Skip site navigation (1) Skip section navigation (2)

Re: Hardware recommendations to scale to silly load

From: Ron Johnson <ron(dot)l(dot)johnson(at)cox(dot)net>
To: PgSQL Performance ML <pgsql-performance(at)postgresql(dot)org>
Subject: Re: Hardware recommendations to scale to silly load
Date: 2003-08-27 02:59:06
Message-ID: 1061953146.18108.291.camel@haggis (view raw or flat)
Thread:
Lists: pgsql-hackerspgsql-performance
On Tue, 2003-08-26 at 20:35, matt wrote:
> I'm wondering if the good people out there could perhaps give me some
> pointers on suitable hardware to solve an upcoming performance issue. 
> I've never really dealt with these kinds of loads before, so any
> experience you guys have would be invaluable.  Apologies in advance for
> the amount of info below...
> 
> My app is likely to come under some serious load in the next 6 months,
> but the increase will be broadly predictable, so there is time to throw
> hardware at the problem.
> 
> Currently I have a ~1GB DB, with the largest (and most commonly accessed
> and updated) two tables having 150,000 and 50,000 rows.
> 
> A typical user interaction with the system involves about 15
> single-table selects, 5 selects with joins or subqueries, 3 inserts, and
> 3 updates.  The current hardware probably (based on benchmarking and
> profiling) tops out at about 300 inserts/updates *or* 2500 selects per
> second.
> 
> There are multiple indexes on each table that updates & inserts happen
> on.  These indexes are necessary to provide adequate select performance.
> 
> Current hardware/software:
> Quad 700MHz PIII Xeon/1MB cache
> 3GB RAM
> RAID 10 over 4 18GB/10,000rpm drives
> 128MB battery backed controller cache with write-back enabled

Much more cache needed.  Say 512MB per controller?

> Redhat 7.3, kernel 2.4.20
> Postgres 7.2.3 (stock redhat issue)

Upgrade to Pg 7.3.4!

> I need to increase the overall performance by a factor of 10, while at
> the same time the DB size increases by a factor of 50.  e.g. 3000

Are you *sure* about that????  3K updates/inserts per second xlates
to 10,800,000 per hour.  That, my friend, is a WHOLE HECK OF A LOT!

> inserts/updates or 25,000 selects per second, over a 25GB database with

Likewise: 90,000,000 selects per hour.

> most used tables of 5,000,000 and 1,000,000 rows.
> 
> Notably, the data is very time-sensitive, so the active dataset at any

During the 1 hour surge, will SELECTs at 10 minutes after the 
hour depend on INSERTs at 5 minutes after the hour?

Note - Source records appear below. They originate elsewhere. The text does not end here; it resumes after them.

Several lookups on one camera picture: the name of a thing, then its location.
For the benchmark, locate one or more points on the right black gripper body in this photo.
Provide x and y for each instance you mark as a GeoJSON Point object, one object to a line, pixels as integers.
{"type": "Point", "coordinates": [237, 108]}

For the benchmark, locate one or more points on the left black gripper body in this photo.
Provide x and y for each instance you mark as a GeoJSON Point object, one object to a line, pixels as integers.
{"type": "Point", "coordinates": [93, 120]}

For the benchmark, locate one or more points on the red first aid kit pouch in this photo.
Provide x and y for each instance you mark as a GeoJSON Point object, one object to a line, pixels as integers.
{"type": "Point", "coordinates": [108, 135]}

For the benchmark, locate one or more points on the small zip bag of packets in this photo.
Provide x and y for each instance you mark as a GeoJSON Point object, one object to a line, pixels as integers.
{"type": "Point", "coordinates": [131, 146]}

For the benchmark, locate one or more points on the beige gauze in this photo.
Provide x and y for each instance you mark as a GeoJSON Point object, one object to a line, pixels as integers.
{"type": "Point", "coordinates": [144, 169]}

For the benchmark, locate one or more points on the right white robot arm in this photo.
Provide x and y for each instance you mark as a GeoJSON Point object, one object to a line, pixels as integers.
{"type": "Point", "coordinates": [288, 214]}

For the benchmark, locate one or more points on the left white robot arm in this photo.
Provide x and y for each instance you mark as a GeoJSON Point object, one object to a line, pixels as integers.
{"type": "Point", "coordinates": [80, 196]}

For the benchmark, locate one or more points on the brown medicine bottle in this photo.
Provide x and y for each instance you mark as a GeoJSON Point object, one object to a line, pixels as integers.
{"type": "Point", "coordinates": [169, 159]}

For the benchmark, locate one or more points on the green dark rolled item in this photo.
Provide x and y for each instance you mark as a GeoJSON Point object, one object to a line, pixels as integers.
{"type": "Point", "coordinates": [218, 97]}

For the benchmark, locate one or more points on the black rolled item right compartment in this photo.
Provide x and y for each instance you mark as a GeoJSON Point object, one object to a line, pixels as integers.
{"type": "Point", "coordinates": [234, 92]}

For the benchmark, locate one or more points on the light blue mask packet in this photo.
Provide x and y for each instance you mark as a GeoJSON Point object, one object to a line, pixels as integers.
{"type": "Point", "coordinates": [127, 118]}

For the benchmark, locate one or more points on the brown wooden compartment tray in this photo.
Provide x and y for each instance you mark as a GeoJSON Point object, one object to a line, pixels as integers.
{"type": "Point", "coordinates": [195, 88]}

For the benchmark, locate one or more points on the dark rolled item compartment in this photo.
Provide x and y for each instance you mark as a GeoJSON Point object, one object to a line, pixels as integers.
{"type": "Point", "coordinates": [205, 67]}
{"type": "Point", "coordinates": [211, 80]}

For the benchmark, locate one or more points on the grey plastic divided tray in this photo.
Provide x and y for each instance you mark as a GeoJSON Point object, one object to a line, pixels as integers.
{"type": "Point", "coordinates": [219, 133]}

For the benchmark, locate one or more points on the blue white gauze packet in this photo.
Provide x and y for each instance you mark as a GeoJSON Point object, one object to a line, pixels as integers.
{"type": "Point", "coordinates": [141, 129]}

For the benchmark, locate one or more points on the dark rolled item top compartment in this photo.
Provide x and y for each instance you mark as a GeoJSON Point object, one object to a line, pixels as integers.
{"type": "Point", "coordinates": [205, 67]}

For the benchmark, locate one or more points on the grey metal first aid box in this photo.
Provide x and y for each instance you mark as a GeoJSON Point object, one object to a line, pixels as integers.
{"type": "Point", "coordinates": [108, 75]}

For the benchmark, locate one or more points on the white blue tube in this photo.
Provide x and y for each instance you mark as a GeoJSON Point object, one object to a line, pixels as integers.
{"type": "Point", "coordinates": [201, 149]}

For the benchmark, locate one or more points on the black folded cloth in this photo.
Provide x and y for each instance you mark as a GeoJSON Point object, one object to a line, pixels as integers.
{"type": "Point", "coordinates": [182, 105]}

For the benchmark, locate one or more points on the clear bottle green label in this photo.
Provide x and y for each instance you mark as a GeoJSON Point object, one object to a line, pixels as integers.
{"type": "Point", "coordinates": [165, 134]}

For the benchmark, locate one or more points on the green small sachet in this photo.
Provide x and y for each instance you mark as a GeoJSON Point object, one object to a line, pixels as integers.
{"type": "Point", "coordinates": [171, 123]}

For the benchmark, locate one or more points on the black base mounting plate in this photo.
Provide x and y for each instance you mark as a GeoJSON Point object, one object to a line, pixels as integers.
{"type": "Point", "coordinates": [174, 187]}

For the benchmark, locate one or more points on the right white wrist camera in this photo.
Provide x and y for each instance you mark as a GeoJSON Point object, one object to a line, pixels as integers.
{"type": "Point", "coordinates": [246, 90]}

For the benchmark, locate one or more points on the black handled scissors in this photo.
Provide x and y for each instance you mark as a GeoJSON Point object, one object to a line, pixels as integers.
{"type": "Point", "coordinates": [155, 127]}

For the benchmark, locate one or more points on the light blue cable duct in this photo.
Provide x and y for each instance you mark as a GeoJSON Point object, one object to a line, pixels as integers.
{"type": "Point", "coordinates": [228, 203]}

If not, maybe you could pump the INSERT/UPDATE records into
flat files, to be processed after the 1-hour surge is complete.
That may reduce the h/w requirements.

> hour is almost certainly going to be more on the order of 5GB than 25GB
> (plus I'll want all the indexes in RAM of course).
> 
> Also, and importantly, the load comes but one hour per week, so buying a

Only one hour out of 168?????  May I ask what kind of app it is?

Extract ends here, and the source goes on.